We have assumed kids would understand you’re not supposed to kill people, right? Their teachers or friends teach them that, right? Our kids know about relationships and respect and self-control, right? I mean, they’ll figure out the difference between love, lust, and purity, won’t they?

No, they won’t. Even adults haven’t figured out the difference and it’s showing. Our lack of discipline, teaching, and love enough to protect them from situations their minds are not anywhere near mature enough to process, has decayed the generations before us.

And they will follow our lead. Your kids will be just as lax in their moral compass as you were, and when our elementary students are getting pregnant because nobody told them the true meaning of sex, relationships, and respecting themselves, they will pass that down to their kids. Recognize the corrosion that may exist.

Children are dependent upon their parents, loved ones, and guardians. They will always tell you they can handle certain situations, feelings, or expectations, but if you don’t know your kids you won’t know when they are ready and when they are not. And you will cave in, give up, or throw your hands up, wondering how you got to this point. But the truth is, it was decaying the moment you started assuming your children were adults. It started when you stopped molding them.

And if you don’t have God as your center, it gets even messier. When there’s no foundation or standard to follow beyond yourself, because we as adults don’t always get it right, your black and white areas become gray areas, and you’re wondering where the line will ever stop.

Your kids are depending on you to protect them from themselves. They won’t tell you that, but their actions scream it. They are going to push boundaries, test those boundaries, complain when they don’t get what they want, but you know what? They love every minute of that discipline and they don’t realize it. When you put your foot down and correct them, if they know they are still loved, they come right back and love you more for it.

Wake up and realize, your 5 year old is not a 30 year old. Your 16 year old is not able to rationalize, process, and recognize boundaries or red flags like you can. Don’t keep them in a room locked up forever, that’s called kidnapping. But step it up, take an interest in what their best interest is.

But hear me out. I’m not saying become a dictator and determine and plan every move for your children. That will teach them nothing. I AM saying to know when to let them fail, when to let them figure things out on their own. But if you don’t know where those boundaries are, they will determine them at an age they are not ready to.

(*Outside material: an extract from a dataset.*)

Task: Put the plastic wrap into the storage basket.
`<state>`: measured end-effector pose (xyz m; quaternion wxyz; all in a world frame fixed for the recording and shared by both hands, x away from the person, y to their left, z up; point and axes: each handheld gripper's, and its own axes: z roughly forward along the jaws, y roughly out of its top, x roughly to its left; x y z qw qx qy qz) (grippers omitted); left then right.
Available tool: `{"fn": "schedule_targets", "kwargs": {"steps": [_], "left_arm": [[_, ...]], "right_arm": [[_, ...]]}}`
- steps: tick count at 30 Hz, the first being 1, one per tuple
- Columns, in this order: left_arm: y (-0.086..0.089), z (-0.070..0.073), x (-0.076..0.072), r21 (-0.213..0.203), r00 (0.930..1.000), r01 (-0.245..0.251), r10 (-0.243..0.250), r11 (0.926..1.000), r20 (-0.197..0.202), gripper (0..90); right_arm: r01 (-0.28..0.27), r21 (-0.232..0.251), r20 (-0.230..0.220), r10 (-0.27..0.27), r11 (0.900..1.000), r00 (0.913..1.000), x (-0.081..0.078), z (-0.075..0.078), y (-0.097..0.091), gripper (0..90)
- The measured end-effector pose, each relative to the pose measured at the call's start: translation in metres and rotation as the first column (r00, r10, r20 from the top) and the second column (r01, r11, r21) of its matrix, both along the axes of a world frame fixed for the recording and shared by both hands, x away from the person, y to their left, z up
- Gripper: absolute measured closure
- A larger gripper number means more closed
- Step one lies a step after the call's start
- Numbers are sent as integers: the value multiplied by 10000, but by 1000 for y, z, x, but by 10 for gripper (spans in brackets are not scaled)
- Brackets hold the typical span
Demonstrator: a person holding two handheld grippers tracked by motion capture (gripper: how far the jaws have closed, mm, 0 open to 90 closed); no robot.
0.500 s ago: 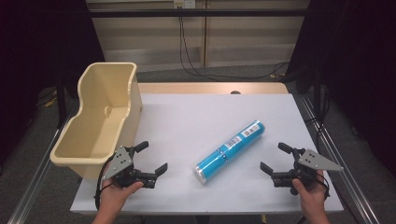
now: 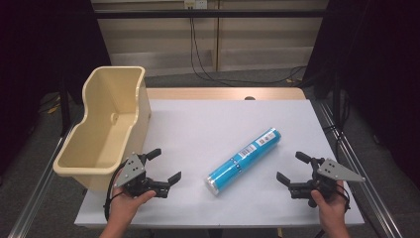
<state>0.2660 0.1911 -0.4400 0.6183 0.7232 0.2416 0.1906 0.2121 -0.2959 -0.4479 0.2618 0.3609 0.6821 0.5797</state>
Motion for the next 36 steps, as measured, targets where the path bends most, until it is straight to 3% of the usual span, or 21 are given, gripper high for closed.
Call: {"fn": "schedule_targets", "kwargs": {"steps": [19,36], "left_arm": [[-27,2,16,-17,9991,368,-368,9993,-202,0],[-62,7,35,-119,9972,681,-684,9976,-285,6]], "right_arm": [[38,61,-21,-38,10000,10000,-1,0,-1,1],[35,80,-27,-35,10000,10000,-1,0,-2,1]]}}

Your kids need a way to fail so they can succeed later. If you aren’t invested in their lives, then you won’t know where to pick your spots. Parenting is not a one size fits all. Each child is created uniquely.

Give them the morals the bible teaches so they can point themselves to it when you, at some point, will let them down. We aren’t perfect, so it’s going to happen, get used to it. When the world’s ever-shifting morals are changing and the black and whites have become grays we never said would, God’s plan for us has all the answers we’ll ever need and it will never change.

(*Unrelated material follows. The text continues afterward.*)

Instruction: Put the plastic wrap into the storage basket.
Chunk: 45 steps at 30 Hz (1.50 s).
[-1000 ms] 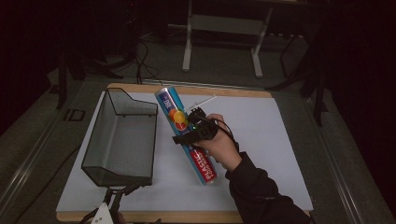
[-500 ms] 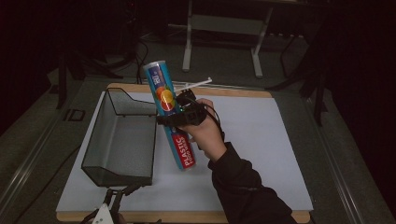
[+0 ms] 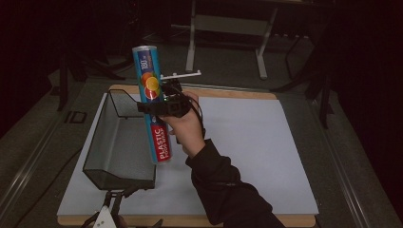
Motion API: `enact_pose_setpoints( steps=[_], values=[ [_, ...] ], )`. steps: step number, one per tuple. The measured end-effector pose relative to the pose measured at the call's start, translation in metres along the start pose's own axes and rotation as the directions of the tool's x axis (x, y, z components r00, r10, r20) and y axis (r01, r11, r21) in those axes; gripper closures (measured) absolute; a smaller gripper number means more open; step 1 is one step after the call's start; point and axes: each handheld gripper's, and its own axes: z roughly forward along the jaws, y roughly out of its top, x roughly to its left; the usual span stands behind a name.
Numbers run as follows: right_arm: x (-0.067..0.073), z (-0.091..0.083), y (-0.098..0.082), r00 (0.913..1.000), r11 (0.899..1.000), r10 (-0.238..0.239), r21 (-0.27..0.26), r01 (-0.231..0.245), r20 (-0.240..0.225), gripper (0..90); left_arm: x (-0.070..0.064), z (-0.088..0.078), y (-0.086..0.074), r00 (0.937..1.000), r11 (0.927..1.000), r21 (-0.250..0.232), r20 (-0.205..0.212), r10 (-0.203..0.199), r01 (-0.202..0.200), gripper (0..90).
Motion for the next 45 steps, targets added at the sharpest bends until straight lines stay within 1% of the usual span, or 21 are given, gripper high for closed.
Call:
enact_pose_setpoints(
  steps=[5,9,11,12,13,14,16,18,20,24,28,29,30,32,33,35,36,37,40,41,45],
  values=[
    [-0.001,0.022,-0.004,0.9986,0.999,0.050,-0.010,-0.050,0.019,31.7,0.000,-0.001,0.000,1.0000,1.0000,-0.005,-0.007,0.000,0.000,2.0],
    [-0.004,0.040,-0.010,0.9942,0.995,0.104,-0.013,-0.104,0.029,31.7,0.000,-0.001,0.000,1.0000,1.0000,-0.002,-0.006,0.000,0.000,2.0],
    [-0.004,0.043,-0.011,0.9934,0.994,0.109,-0.011,-0.109,0.035,31.7,0.000,-0.001,0.000,1.0000,1.0000,-0.002,-0.006,0.000,0.000,2.0],
    [-0.007,0.055,-0.016,0.9907,0.991,0.130,0.001,-0.130,0.040,31.7,0.000,-0.001,0.000,1.0000,1.0000,-0.001,-0.003,0.002,-0.002,2.0],
    [-0.007,0.055,-0.016,0.9907,0.991,0.130,0.001,-0.130,0.040,31.7,0.000,-0.001,0.000,1.0000,1.0000,-0.001,-0.003,0.002,-0.002,2.0],
    [-0.010,0.065,-0.020,0.9884,0.989,0.147,0.009,-0.148,0.038,31.7,0.000,-0.002,0.000,1.0000,1.0000,0.003,-0.003,0.004,-0.004,2.0],
    [-0.012,0.074,-0.025,0.9879,0.988,0.150,0.025,-0.151,0.041,31.7,0.000,-0.002,0.000,1.0000,1.0000,0.003,-0.005,0.004,-0.004,2.0],
    [-0.013,0.082,-0.030,0.9898,0.991,0.128,0.037,-0.130,0.063,31.7,0.000,-0.002,0.000,1.0000,1.0000,0.000,-0.002,0.003,-0.003,2.0],
    [-0.016,0.088,-0.034,0.9881,0.989,0.137,0.049,-0.141,0.069,31.7,0.000,-0.002,0.000,1.0000,1.0000,0.002,0.003,0.002,-0.002,2.0],
    [-0.019,0.096,-0.044,0.9826,0.980,0.178,0.078,-0.182,0.053,31.7,0.000,-0.001,0.000,1.0000,1.0000,0.006,0.009,0.001,-0.001,2.0],
    [-0.015,0.107,-0.055,0.9831,0.977,0.160,0.131,-0.171,0.089,31.7,0.000,-0.002,0.000,0.9999,1.0000,0.005,0.008,0.006,-0.006,2.0],
    [-0.015,0.107,-0.055,0.9831,0.977,0.160,0.131,-0.171,0.089,31.7,0.000,-0.002,0.000,0.9999,1.0000,0.005,0.008,0.006,-0.006,2.0],
    [-0.015,0.111,-0.059,0.9804,0.970,0.168,0.160,-0.183,0.102,31.7,-0.001,-0.002,0.000,0.9999,1.0000,0.006,0.007,0.007,-0.007,2.0],
    [-0.014,0.114,-0.063,0.9769,0.965,0.176,0.176,-0.195,0.122,31.7,0.000,-0.001,0.000,0.9999,1.0000,0.006,0.010,0.002,-0.002,2.0],
    [-0.013,0.115,-0.065,0.9750,0.965,0.171,0.176,-0.195,0.143,31.7,-0.001,-0.001,0.000,0.9999,1.0000,0.007,0.011,0.002,-0.002,2.0],
    [-0.012,0.116,-0.066,0.9724,0.963,0.173,0.179,-0.200,0.156,31.7,-0.001,-0.001,0.000,0.9999,1.0000,0.007,0.011,0.002,-0.002,2.0],
    [-0.012,0.119,-0.069,0.9710,0.962,0.162,0.190,-0.195,0.176,31.6,-0.001,-0.001,0.000,0.9999,1.0000,0.006,0.013,0.003,-0.004,2.0],
    [-0.012,0.120,-0.070,0.9715,0.965,0.160,0.179,-0.191,0.175,31.6,-0.001,-0.002,0.000,0.9999,1.0000,0.005,0.012,0.005,-0.005,2.0],
    [-0.013,0.123,-0.072,0.9660,0.963,0.178,0.168,-0.210,0.187,31.6,-0.001,-0.002,0.000,0.9999,1.0000,0.005,0.014,0.002,-0.002,2.0],
    [-0.015,0.126,-0.073,0.9608,0.960,0.192,0.164,-0.226,0.200,31.6,0.000,-0.002,0.000,0.9999,1.0000,0.007,0.013,0.003,-0.003,2.0],
    [-0.019,0.129,-0.075,0.9530,0.956,0.211,0.157,-0.247,0.218,31.4,0.000,-0.002,0.000,0.9999,1.0000,0.006,0.014,0.003,-0.003,2.0]
  ],
)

Stop shrugging your shoulders towards your kids’ actions and start caring, start molding again. Step it up now before your laziness is your own demise. Our kids think it’s funny when people kill themselves, or that sex is something to be taken, not cherished in a marriage bed. They’ve lost respect and the sound of our voice because it’s waned in the distance along with our moral foundation and interest in their lives.

Your children need you now. They need you to not give up when they are giving it all they have to fight back. They need you to stand for something for them, so later, they can have something of their own to stand on.